Cada chip de IA necesita electricidad

La lógica detrás de este movimiento no es demasiado compleja. Primero compraron acciones de Nvidia y de otros fabricantes de chips. Después llegó la constatación de que cada chip necesita electricidad.

Un centro de datos de IA típico consume alrededor de 876.000 megavatios hora al año. Es una cifra comparable al consumo eléctrico de una ciudad como Glasgow o Salt Lake City.

La demanda eléctrica de Estados Unidos podría aumentar un 39% entre 2026 y 2035, impulsada sobre todo por el crecimiento de los centros de datos. Por eso, el acceso a la electricidad se está convirtiendo en un cuello de botella para la revolución de la IA.

Nuevos ganadores más allá de las grandes tecnológicas

Por ese motivo, los inversores miran cada vez más a las “palas y picos” de la IA. No solo a las empresas que desarrollan modelos de inteligencia artificial, sino también a las que suministran la infraestructura.

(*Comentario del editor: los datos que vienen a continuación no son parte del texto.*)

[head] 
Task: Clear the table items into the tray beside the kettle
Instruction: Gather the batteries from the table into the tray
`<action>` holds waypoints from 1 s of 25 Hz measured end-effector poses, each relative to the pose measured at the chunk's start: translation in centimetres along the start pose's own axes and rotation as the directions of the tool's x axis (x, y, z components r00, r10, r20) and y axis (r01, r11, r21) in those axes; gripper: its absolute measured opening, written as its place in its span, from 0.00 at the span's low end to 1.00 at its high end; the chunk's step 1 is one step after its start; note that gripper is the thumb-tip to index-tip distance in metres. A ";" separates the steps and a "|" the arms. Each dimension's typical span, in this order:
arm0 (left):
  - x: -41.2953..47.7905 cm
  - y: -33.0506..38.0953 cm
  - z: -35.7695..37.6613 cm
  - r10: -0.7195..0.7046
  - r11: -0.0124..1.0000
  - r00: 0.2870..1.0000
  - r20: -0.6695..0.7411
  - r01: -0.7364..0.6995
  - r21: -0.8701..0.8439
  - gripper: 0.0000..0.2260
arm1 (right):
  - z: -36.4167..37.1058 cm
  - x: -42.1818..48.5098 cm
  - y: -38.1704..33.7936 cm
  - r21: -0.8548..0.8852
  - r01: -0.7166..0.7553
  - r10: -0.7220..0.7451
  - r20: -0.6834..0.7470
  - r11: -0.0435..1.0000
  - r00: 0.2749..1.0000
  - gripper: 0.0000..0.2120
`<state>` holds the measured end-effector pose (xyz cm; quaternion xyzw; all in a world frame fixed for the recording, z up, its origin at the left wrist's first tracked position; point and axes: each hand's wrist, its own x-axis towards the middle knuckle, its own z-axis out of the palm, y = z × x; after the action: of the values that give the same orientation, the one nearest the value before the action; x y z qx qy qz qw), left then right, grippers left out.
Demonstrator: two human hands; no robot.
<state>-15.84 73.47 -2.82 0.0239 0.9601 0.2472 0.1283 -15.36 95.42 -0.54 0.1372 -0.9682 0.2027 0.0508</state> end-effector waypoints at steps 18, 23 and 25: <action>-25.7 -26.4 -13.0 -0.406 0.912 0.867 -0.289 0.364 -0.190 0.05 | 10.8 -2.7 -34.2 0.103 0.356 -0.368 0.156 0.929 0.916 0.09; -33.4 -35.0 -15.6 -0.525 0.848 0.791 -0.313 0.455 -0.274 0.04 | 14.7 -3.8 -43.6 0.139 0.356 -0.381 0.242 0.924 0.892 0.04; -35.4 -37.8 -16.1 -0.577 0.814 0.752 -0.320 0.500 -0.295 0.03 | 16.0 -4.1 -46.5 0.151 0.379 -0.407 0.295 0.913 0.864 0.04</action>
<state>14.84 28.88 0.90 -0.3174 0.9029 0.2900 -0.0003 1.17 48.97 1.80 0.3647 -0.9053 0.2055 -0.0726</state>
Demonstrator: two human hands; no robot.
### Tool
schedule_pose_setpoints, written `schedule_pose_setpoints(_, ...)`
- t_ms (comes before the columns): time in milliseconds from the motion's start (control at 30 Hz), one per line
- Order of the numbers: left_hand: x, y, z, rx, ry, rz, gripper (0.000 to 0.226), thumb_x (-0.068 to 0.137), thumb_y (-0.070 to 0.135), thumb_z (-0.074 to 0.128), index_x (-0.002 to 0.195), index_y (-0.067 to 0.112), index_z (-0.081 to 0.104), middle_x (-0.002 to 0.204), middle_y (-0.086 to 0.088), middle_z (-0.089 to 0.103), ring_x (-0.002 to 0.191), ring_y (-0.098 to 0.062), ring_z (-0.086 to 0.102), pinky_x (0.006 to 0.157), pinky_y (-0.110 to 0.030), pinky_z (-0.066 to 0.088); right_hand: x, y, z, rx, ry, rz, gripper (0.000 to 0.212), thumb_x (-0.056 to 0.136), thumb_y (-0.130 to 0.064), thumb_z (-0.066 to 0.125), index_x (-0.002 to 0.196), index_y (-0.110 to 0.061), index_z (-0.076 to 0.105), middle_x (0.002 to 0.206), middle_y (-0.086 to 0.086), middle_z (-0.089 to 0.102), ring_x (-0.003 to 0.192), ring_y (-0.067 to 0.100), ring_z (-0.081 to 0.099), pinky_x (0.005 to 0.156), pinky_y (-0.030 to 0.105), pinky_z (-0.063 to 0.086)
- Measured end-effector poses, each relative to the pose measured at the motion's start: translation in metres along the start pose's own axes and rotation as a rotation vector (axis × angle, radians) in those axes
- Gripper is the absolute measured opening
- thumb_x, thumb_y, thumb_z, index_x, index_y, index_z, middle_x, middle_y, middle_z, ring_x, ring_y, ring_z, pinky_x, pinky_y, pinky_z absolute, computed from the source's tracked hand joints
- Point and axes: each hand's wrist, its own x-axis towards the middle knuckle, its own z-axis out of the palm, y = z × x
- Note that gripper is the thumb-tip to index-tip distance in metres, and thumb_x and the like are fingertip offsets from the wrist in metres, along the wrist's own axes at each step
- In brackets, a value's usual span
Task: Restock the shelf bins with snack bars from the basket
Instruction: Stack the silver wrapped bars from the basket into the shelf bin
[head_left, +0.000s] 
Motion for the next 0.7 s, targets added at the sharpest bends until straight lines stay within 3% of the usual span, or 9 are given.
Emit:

Esto incluye redes eléctricas, transformadores, equipos de conmutación, motores de gas, energía nuclear, geotermia y energía para centros de datos.

Forgent Power Solutions, fabricante de equipos de distribución eléctrica, captó 1.700 millones de dólares en febrero. La alemana Innio, productora de motores de gas, salió a bolsa en junio y recaudó casi 2.800 millones de dólares.

También las empresas de energía nuclear y geotermia están logrando captar capital, pese a que algunos proyectos siguen siendo inciertos o requieren grandes inversiones.

La infraestructura de la IA gana entidad propia

El mercado empieza, por tanto, a ver la IA desde una perspectiva más amplia. Ya no solo como una historia de software o de chips, sino como un enorme ciclo de inversión en infraestructura. Esto también explica la aparición de nuevos ETF centrados en la generación eléctrica, las redes y la electrificación.

La salida a bolsa de SpaceX probablemente dominará las crónicas de 2026, pero algunos analistas creen que también será recordado como el año en que se financió la infraestructura de la revolución de la IA.

No todas las salidas a bolsa son un éxito

Aun así, conviene actuar con cautela. Pese a la euforia, muchas OPV del sector energético están teniendo un mal comportamiento tras su debut bursátil.

Casi dos tercios de las compañías energéticas que salieron a bolsa este año y el pasado cotizan ya por debajo de su precio de colocación. Es una proporción superior a la de las OPV de otros sectores.

Algunas empresas desarrollan tecnologías que aún no han demostrado su viabilidad comercial, como los pequeños reactores nucleares modulares o formas experimentales de geotermia. Los inversores compran la euforia en la salida a bolsa, pero después venden rápido para pasar a la siguiente oportunidad.